How to make predictions using an ensemble of models in parallel on a single GPU

I am currently doing it in a for loop. As it is doing it sequentially, it adds a lot of additional computation time when I am running millions of single point predictions over an ensemble of models rather than a single model.

if I have multiple models with the same architecture but different weight parameters, is there a way to do forward passes for the multiple models at the same time across a single GPU?

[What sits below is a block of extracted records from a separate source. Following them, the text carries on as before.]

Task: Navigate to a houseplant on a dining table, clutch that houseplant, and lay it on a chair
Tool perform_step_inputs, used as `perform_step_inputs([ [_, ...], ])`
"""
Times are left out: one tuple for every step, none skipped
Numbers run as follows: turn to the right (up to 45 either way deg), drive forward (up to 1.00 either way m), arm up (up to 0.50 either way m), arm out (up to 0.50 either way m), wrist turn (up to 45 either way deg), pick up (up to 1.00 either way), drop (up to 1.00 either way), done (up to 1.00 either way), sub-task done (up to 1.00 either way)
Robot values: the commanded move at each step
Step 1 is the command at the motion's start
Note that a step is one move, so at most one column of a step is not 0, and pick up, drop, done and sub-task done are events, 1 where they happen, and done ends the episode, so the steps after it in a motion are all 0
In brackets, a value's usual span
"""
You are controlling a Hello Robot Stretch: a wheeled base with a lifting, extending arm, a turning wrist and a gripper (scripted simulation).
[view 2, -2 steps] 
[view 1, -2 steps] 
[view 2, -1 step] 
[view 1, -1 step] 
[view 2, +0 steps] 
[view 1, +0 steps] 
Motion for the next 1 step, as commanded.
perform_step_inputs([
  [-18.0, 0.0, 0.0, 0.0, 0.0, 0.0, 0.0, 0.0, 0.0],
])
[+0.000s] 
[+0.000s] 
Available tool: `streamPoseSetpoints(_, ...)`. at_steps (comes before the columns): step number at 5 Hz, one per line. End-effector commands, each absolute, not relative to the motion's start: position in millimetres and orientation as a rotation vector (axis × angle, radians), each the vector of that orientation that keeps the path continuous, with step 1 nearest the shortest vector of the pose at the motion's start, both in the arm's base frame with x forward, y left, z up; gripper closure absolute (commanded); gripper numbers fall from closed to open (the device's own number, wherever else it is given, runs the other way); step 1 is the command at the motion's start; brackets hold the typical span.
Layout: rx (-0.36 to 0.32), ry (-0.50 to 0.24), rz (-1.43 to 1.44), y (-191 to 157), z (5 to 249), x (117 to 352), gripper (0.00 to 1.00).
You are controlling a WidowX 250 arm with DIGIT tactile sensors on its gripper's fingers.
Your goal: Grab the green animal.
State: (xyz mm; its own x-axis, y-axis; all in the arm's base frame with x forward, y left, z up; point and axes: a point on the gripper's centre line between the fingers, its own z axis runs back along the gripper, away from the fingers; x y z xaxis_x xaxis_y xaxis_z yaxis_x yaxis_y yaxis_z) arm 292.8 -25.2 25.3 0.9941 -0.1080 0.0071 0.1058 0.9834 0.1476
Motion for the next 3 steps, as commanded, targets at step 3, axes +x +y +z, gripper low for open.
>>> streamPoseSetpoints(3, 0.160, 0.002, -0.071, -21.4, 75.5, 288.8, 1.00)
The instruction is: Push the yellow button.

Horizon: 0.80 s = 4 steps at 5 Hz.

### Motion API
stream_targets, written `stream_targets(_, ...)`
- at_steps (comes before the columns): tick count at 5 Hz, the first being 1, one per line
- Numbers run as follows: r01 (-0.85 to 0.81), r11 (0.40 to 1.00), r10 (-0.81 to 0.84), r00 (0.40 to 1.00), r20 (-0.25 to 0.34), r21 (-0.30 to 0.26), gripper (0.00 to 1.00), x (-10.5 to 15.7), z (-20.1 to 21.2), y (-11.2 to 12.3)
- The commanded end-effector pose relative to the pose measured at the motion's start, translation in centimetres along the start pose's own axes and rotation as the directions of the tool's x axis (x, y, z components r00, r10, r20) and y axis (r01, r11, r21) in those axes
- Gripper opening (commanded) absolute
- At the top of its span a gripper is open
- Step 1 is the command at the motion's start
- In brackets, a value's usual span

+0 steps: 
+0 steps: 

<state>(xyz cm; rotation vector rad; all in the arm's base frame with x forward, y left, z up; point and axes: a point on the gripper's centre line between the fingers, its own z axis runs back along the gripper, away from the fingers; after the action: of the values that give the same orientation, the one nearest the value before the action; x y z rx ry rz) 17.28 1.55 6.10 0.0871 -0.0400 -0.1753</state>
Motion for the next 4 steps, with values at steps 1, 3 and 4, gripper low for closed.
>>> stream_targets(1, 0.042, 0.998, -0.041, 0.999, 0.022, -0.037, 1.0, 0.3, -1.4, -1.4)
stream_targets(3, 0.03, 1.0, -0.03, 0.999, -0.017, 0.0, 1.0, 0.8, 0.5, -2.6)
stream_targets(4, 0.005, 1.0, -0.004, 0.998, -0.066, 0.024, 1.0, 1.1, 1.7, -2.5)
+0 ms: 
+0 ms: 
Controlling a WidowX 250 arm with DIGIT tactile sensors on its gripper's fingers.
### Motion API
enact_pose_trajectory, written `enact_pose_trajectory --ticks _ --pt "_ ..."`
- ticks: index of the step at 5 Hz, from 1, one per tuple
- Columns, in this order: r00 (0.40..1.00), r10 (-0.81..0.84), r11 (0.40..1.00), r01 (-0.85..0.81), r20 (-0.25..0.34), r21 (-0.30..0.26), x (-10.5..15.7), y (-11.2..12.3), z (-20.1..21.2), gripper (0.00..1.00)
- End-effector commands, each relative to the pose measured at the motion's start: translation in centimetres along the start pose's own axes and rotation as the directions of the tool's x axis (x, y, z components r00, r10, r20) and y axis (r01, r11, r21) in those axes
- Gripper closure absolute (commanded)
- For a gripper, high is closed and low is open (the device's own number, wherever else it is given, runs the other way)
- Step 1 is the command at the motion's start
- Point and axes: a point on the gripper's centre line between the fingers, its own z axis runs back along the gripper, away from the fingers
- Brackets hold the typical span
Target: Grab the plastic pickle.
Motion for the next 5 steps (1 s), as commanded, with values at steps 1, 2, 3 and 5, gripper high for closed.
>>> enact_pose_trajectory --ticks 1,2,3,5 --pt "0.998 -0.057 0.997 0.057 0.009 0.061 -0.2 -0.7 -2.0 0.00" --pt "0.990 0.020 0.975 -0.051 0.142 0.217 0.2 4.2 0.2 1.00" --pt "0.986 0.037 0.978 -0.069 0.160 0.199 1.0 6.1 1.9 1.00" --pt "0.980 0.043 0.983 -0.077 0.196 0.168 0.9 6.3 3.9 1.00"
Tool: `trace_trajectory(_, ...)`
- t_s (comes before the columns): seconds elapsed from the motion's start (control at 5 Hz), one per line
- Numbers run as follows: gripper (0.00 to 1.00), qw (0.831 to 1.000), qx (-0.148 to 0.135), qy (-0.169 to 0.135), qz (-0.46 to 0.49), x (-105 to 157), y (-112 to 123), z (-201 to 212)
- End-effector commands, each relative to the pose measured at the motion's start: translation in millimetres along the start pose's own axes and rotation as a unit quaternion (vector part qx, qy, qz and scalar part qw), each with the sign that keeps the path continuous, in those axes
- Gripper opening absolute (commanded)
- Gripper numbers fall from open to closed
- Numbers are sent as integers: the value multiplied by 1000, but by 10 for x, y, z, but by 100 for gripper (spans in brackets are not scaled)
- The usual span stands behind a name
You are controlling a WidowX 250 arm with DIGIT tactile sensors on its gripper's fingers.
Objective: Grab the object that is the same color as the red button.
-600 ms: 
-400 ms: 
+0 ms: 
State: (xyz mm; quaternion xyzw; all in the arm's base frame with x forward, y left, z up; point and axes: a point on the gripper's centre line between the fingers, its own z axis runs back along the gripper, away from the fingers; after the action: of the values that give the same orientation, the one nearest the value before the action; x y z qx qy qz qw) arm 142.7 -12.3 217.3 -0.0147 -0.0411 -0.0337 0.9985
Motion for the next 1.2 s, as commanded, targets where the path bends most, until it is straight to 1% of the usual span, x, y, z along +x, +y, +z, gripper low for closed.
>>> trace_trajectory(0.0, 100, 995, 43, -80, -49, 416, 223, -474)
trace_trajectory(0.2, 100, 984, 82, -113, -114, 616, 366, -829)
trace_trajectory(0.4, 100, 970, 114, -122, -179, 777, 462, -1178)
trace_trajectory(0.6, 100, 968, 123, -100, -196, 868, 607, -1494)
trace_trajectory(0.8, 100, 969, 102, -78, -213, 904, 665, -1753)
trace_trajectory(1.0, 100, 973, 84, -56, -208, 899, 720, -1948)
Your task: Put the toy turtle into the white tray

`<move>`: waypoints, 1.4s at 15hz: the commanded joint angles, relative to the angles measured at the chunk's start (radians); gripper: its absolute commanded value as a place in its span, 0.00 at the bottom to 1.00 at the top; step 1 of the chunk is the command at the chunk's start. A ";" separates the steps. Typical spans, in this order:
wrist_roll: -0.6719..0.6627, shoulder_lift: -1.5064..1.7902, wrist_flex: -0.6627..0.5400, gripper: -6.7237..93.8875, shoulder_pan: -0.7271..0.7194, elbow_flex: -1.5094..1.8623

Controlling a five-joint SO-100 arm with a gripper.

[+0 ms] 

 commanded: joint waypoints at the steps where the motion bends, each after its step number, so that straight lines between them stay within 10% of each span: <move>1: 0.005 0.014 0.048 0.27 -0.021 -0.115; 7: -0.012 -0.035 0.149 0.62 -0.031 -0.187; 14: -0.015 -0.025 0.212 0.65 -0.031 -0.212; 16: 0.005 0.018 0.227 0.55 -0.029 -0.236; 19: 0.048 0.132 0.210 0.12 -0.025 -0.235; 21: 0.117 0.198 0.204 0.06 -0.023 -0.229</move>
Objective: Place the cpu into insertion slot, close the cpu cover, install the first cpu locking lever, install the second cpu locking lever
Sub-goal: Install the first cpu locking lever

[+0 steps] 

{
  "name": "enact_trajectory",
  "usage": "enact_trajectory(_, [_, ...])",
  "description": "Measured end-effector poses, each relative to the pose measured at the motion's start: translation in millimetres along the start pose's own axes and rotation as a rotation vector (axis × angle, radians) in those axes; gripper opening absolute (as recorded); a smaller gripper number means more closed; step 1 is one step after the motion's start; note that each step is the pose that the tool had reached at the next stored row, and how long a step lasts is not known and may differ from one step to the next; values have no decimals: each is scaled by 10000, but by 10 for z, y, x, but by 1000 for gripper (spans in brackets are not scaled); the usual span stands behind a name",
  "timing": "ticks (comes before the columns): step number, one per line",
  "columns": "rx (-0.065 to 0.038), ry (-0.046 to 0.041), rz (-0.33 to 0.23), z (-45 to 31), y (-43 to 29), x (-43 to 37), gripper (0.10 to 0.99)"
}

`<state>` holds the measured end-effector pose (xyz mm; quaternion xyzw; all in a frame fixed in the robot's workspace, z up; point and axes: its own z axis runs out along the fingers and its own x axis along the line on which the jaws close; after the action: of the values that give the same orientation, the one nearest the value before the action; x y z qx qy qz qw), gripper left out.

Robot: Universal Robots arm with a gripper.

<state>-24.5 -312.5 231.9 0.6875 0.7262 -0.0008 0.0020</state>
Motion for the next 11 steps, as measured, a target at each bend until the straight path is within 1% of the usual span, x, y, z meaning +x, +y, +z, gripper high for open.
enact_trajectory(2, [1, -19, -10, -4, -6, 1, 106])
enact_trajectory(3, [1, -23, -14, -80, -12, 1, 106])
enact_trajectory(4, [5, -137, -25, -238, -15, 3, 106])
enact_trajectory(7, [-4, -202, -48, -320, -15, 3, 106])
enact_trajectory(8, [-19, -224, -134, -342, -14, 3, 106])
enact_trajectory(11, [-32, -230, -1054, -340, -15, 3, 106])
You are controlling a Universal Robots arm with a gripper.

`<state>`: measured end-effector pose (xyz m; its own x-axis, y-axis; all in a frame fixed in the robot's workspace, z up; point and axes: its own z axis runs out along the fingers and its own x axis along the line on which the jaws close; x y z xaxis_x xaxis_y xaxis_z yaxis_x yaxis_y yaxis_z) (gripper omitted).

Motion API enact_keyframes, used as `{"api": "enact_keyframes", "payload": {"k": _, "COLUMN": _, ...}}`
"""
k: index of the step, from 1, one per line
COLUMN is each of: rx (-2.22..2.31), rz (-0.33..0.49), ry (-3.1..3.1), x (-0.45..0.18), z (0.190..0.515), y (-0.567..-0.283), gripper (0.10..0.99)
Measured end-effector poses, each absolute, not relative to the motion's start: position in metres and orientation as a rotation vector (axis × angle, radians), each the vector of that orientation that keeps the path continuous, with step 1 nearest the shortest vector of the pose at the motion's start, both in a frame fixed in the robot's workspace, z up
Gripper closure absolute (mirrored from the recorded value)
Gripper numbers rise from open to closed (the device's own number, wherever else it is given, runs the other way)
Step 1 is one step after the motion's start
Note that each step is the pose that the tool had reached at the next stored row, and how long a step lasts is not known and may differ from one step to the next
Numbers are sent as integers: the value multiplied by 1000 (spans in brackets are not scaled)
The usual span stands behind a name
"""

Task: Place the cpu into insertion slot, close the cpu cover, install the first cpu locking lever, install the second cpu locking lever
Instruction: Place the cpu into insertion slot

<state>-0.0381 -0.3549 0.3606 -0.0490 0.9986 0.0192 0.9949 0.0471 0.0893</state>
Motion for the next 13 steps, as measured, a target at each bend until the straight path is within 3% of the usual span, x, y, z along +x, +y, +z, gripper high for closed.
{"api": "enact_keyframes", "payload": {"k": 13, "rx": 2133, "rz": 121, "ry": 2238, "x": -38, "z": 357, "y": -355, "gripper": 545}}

You could check the vmap approach used for model ensembling.

1 Like

i have following model architecture


import logging
from dataclasses import dataclass
from typing import Dict, Optional

import torch
import torch.distributed as dist
from torch import nn, Tensor
from transformers import AutoModel
from transformers.file_utils import ModelOutput
class ConvEnc(nn.Module):
    
    def __init__(self,model_name,emb_dim=512,channels = 8):
        super().__init__()
        
        self.model = AutoModel.from_pretrained(model_name)
        self.conv2d_1 = torch.nn.Conv2d(in_channels=1,out_channels=channels,kernel_size=(1,11),stride=((5,3)))
        self.bn_1 = torch.nn.BatchNorm2d(channels)
        self.relu_1 = torch.nn.ReLU()

        self.conv2d_2 = torch.nn.Conv2d(in_channels=channels,out_channels=2*channels,kernel_size=(3,3),stride=(3,3))
        self.bn_2 = torch.nn.BatchNorm2d(2*channels)
        self.relu_2 = torch.nn.ReLU()

        self.conv2d_3 = torch.nn.Conv2d(in_channels=2*channels,out_channels=4*channels,kernel_size=(3,3),stride=(3,3))
        self.bn_3 = torch.nn.BatchNorm2d(4*channels)
        self.relu_3 = torch.nn.ReLU()

        self.conv2d_4 = torch.nn.Conv2d(in_channels=4*channels,out_channels=8*channels,kernel_size=(3,3),stride=(3,3))
        self.bn_4 = torch.nn.BatchNorm2d(8*channels)
        self.relu_4 = torch.nn.ReLU()

        self.fc = torch.nn.Linear(2304,emb_dim)
        
    def forward(self,features):
        
        prev = self.model(**features,return_dict=True)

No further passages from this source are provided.